Soft cotton-knit scarfs ($65) in black, white, and gray benefit girls through The Hunger Project (www.thp.org). The 64-by-5-inch patterned scarfs are machine washable, and $30 from each sale is donated to The Hunger Project. The organization, which supports indigenous people in 8,000 villages worldwide, earmarks the scarf donations for girls. At Perceptions, Concord, 978-371-1139.
Vera Bradley products include cotton handbags, luggage, and accessories ($13 to $126). The New Hope design features pink ribbons to symbolize breast cancer awareness and snowdrops to symbolize renewal on a black background. Last year, Vera Bradley
Inspired by the movie Calendar Girls, this 2006 calendar ($15, plus $3 for shipping) showcases the charms of 12 women, ranging in age from 66 to 85, posing in the buff for color portraits by award-winning photographer Lynne Damianos. All proceeds go to the First Parish church in Framingham. At First Parish church, Framingham, 508-872-3111, and 17 stores in Boston's western suburbs; www.fpfcalendar.org.
FINAGLE A DONATION
Bring a friend a dozen fresh bagels with cream cheese and a holiday basket with either Christmas candy and red and green ribbons or Hanukkah gelt and blue and white gift wrap ($12.99). From each sale, $2.60 benefits The Center for Families at Boston's Children's Hospital. Order at 617-213-8423 and pick up at Finagle a Bagel's 20 locations; www.finagleabagel.com.

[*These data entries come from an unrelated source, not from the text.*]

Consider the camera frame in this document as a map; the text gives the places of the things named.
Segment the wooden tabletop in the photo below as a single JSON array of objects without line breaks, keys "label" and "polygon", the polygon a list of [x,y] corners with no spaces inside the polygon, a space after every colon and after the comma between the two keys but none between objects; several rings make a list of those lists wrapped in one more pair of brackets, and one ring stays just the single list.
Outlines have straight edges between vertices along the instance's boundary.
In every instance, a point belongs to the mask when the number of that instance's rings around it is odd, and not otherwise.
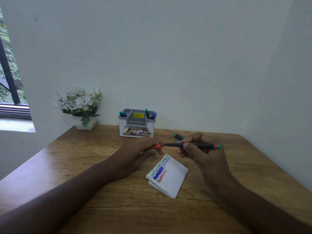
[{"label": "wooden tabletop", "polygon": [[[174,142],[173,134],[154,137]],[[237,134],[205,133],[224,144],[230,170],[248,189],[312,226],[312,193]],[[117,126],[96,125],[91,131],[72,127],[0,181],[0,215],[103,161],[127,140]],[[176,199],[147,184],[146,174],[160,160],[148,158],[136,172],[104,186],[59,233],[249,233],[235,217],[209,197],[197,165],[164,148],[189,171]]]}]

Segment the white paper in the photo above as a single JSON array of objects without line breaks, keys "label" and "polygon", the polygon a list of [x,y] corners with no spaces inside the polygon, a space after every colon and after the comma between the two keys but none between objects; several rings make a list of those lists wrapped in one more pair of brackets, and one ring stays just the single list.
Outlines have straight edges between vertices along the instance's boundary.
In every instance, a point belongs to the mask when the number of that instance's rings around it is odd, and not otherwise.
[{"label": "white paper", "polygon": [[146,175],[148,184],[175,199],[188,169],[166,154]]}]

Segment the window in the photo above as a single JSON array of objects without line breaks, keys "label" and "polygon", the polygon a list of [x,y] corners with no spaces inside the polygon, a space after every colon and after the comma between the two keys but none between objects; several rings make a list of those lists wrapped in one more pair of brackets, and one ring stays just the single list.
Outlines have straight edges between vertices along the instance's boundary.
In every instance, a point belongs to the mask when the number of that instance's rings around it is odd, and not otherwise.
[{"label": "window", "polygon": [[0,118],[31,120],[1,9],[0,63]]}]

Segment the red handwriting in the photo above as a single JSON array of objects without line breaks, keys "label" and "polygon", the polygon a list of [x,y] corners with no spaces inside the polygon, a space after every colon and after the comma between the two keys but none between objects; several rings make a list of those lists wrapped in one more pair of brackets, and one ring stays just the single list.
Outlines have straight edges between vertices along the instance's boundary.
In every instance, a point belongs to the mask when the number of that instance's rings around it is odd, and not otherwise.
[{"label": "red handwriting", "polygon": [[163,178],[163,176],[165,175],[166,172],[167,172],[166,169],[163,170],[163,172],[161,173],[161,175],[160,175],[159,178],[157,179],[157,182],[158,182],[158,183],[161,183],[161,180],[162,180],[162,178]]}]

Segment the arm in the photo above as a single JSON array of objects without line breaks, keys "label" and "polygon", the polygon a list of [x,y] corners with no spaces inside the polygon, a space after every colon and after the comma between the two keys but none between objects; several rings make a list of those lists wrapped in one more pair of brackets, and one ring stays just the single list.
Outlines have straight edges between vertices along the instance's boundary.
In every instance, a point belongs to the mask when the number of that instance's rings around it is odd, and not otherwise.
[{"label": "arm", "polygon": [[0,217],[0,233],[56,232],[105,184],[126,177],[138,169],[147,157],[157,158],[157,150],[141,152],[158,143],[149,137],[129,141],[106,160]]},{"label": "arm", "polygon": [[180,143],[180,157],[191,158],[201,169],[209,190],[241,221],[260,233],[312,233],[312,228],[241,185],[231,174],[224,149],[200,150],[190,142],[210,143],[204,134],[196,133]]}]

Plant containers such as this Tuscan Urn, fashioned after pots popular in English gardens since the 17th century, come in colors that include eggplant, copper green, and white-washed terra cotta ($6 to $44). The pots are made by craftsmen in Honduras through the Guy Wolff Guild, which improves the standard of living for the potters' families through health benefits and other means. At Derby Farm Flowers & Gardens, Arlington, 781-643-0842, www.guywolff.com.